Hearing loss can affect people of all ages. When left untreated, pediatric hearing loss can be especially devastating, as children rely on hearing to develop a number of skills. A study published in the journal of Pediatrics looked to identify if early hearing loss detection had an effect on children’s vocabulary.
Early Hearing Detection and Intervention Guidelines
The Early Hearing Detection and Intervention (EHDI) Program was authorized in 2000 to establish statewide programs throughout the country to identify children born with hearing loss and provide them with early intervention services. Prior to the program’s development, less than 10% of newborns were screened for hearing loss; this resulted in 47% of children who were born with hearing loss to not being diagnosed until age three or later. According to the CDC, 98% of all babies born in the United States are now screened for hearing loss.

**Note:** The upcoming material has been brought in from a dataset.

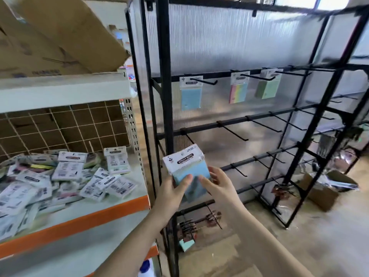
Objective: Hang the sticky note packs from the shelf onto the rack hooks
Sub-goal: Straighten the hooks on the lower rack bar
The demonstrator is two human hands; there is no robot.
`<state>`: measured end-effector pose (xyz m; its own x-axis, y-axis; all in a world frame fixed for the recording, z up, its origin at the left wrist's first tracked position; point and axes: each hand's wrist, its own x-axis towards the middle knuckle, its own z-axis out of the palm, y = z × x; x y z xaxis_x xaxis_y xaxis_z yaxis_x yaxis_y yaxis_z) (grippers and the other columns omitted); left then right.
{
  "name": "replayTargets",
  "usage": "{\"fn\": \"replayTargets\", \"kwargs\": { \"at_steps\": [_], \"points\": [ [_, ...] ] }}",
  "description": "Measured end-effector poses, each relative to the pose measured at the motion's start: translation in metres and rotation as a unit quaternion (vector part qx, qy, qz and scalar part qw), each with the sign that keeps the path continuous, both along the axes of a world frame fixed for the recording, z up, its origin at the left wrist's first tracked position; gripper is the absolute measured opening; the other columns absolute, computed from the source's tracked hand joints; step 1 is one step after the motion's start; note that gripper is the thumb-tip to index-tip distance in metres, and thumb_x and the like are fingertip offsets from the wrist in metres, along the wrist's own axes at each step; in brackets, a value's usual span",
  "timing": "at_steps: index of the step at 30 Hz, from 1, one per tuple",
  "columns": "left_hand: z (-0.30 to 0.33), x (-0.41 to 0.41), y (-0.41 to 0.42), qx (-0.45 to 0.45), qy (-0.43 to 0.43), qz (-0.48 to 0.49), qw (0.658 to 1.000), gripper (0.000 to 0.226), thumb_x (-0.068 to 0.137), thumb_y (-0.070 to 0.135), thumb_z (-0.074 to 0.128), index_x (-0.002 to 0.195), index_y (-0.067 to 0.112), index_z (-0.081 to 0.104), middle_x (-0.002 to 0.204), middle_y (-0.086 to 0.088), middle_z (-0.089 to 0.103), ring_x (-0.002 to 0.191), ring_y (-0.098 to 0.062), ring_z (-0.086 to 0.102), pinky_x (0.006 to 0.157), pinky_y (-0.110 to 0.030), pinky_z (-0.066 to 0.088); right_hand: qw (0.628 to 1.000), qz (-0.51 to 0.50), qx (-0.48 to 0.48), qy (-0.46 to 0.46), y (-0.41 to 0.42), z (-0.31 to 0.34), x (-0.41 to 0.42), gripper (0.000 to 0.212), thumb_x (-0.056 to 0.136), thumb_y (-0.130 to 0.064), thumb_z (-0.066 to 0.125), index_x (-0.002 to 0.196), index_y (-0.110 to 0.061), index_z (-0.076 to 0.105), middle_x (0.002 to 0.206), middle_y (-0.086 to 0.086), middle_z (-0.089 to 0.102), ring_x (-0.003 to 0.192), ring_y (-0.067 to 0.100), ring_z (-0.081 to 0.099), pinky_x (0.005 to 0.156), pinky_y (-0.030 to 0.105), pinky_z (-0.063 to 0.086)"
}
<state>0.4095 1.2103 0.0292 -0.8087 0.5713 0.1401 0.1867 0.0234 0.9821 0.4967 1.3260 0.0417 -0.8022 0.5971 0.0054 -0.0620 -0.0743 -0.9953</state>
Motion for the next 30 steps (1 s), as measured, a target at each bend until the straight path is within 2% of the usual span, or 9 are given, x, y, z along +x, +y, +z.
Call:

There are three key components to the EHDI guidelines:
- Babies are screened for hearing loss no later than one month of age
- Babies who did not pass their initial screening receive a diagnostic hearing test no later than three months of age
- Babies who are diagnosed with hearing loss receive intervention services no later than six months of age
Pediatric Vocabulary Study
A total of 448 children with hearing loss between the ages of 8 to 39 months across 12 states were enrolled in this 2017 study. The primary languages spoken in the children’s homes were English (88%) and Spanish (12%).

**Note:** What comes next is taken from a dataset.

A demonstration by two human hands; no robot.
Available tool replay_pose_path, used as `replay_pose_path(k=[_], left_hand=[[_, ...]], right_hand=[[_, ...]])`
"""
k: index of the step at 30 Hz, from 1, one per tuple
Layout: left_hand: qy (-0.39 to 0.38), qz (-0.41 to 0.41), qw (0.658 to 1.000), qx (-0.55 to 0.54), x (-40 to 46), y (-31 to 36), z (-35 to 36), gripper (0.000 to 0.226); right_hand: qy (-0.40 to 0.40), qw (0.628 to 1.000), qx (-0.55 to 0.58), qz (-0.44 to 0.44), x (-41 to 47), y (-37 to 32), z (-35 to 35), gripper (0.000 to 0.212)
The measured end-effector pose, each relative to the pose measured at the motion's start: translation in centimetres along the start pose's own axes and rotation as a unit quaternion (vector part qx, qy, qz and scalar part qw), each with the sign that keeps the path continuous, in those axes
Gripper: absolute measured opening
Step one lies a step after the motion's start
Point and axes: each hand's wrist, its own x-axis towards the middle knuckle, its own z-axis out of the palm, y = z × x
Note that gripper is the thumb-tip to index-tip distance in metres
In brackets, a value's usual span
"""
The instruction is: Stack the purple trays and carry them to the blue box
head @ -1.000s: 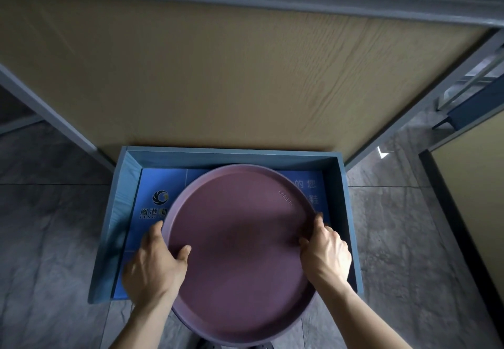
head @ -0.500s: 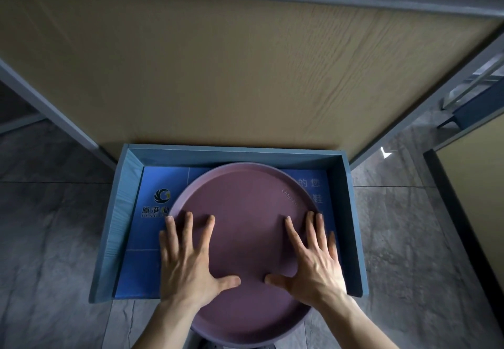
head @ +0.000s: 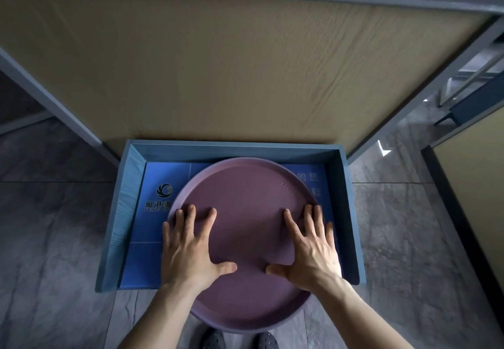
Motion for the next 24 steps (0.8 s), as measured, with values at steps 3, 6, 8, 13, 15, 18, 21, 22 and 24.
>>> replay_pose_path(k=[3,6,8,13,15,18,21,22,24], left_hand=[[0.043,0.006,0.997,-0.070,-0.7,-1.5,-0.1,0.117],[0.088,-0.029,0.991,-0.099,-2.2,-2.4,0.7,0.125],[0.070,-0.048,0.990,-0.117,-2.8,-2.5,1.3,0.132],[0.025,-0.042,0.995,-0.090,-3.4,-2.6,1.3,0.139],[0.017,-0.043,0.994,-0.101,-3.4,-2.7,1.2,0.135],[0.009,-0.033,0.989,-0.143,-3.4,-3.3,0.9,0.129],[-0.006,-0.019,0.984,-0.179,-3.3,-4.1,-0.2,0.119],[-0.006,-0.021,0.983,-0.181,-3.3,-4.2,-0.8,0.116],[0.011,-0.016,0.984,-0.180,-3.4,-4.2,-1.8,0.111]], right_hand=[[0.039,0.995,0.082,0.050,-1.5,-0.2,0.7,0.138],[0.061,0.980,0.151,0.116,-2.5,0.2,1.6,0.141],[0.052,0.978,0.155,0.133,-2.7,0.5,2.0,0.138],[0.039,0.983,0.128,0.126,-2.8,0.8,2.2,0.130],[0.032,0.985,0.112,0.124,-3.1,0.8,2.3,0.127],[0.018,0.987,0.107,0.115,-3.5,1.0,1.7,0.120],[0.002,0.989,0.106,0.103,-4.0,1.3,0.5,0.110],[-0.003,0.989,0.107,0.101,-4.4,1.2,0.0,0.109],[-0.005,0.988,0.114,0.101,-5.1,0.9,-0.9,0.109]])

The children’s hearing loss was confirmed with diagnostic audiologic testing, and their vocabulary was measured using the MacArthur-Bates Communicative Development Inventories in their native language.
All 448 children were enrolled in the early intervention program, but only 58% went on to meet all of the guidelines at one, three and six months.

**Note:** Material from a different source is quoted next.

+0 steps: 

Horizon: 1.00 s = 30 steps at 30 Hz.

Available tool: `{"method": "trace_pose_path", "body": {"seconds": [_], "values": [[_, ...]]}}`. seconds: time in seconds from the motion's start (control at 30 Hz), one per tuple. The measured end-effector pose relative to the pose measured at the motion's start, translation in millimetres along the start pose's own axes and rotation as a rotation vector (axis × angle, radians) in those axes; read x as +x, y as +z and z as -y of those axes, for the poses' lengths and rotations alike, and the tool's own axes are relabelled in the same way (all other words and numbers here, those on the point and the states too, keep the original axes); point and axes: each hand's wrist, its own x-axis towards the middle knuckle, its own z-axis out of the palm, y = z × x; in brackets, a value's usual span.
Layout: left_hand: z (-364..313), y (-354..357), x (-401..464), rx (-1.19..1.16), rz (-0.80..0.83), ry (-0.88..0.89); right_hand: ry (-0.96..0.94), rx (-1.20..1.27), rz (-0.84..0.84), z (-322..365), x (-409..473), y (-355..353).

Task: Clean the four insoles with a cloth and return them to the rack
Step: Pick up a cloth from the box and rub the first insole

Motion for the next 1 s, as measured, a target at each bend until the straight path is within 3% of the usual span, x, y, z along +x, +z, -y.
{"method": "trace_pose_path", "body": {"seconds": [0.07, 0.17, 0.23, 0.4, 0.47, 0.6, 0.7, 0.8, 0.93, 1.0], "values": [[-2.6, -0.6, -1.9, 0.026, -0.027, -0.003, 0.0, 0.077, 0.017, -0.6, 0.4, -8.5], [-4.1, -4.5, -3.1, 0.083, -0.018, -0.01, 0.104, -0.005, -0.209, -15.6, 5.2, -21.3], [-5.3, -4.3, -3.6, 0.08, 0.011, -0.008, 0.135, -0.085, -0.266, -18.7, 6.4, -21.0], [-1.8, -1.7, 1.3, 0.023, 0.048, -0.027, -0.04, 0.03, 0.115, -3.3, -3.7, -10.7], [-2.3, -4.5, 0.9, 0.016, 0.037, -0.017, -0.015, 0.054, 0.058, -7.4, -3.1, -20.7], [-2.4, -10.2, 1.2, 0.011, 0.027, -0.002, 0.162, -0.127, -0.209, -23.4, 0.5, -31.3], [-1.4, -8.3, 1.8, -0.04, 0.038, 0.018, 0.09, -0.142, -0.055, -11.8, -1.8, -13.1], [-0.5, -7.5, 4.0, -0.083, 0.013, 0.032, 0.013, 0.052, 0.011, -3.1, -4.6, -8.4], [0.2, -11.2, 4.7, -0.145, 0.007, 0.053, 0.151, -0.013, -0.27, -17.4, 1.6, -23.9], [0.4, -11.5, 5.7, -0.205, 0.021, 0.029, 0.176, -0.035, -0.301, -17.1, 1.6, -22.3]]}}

The results of this study indicated that the children who met all three guidelines had better vocabularies than those who did not.
Types of Pediatric Interventions
Receiving the right intervention for your child’s hearing loss is key to their success later in life. There are a number of available intervention options, including:
- Learning new ways to communicate
- Receiving technology to aid in communication
- Taking medications or having surgery to correct hearing loss
- Attending family support groups
To learn more about pediatric hearing loss or to schedule an appointment with an expert, contact Hearing Health Centers today.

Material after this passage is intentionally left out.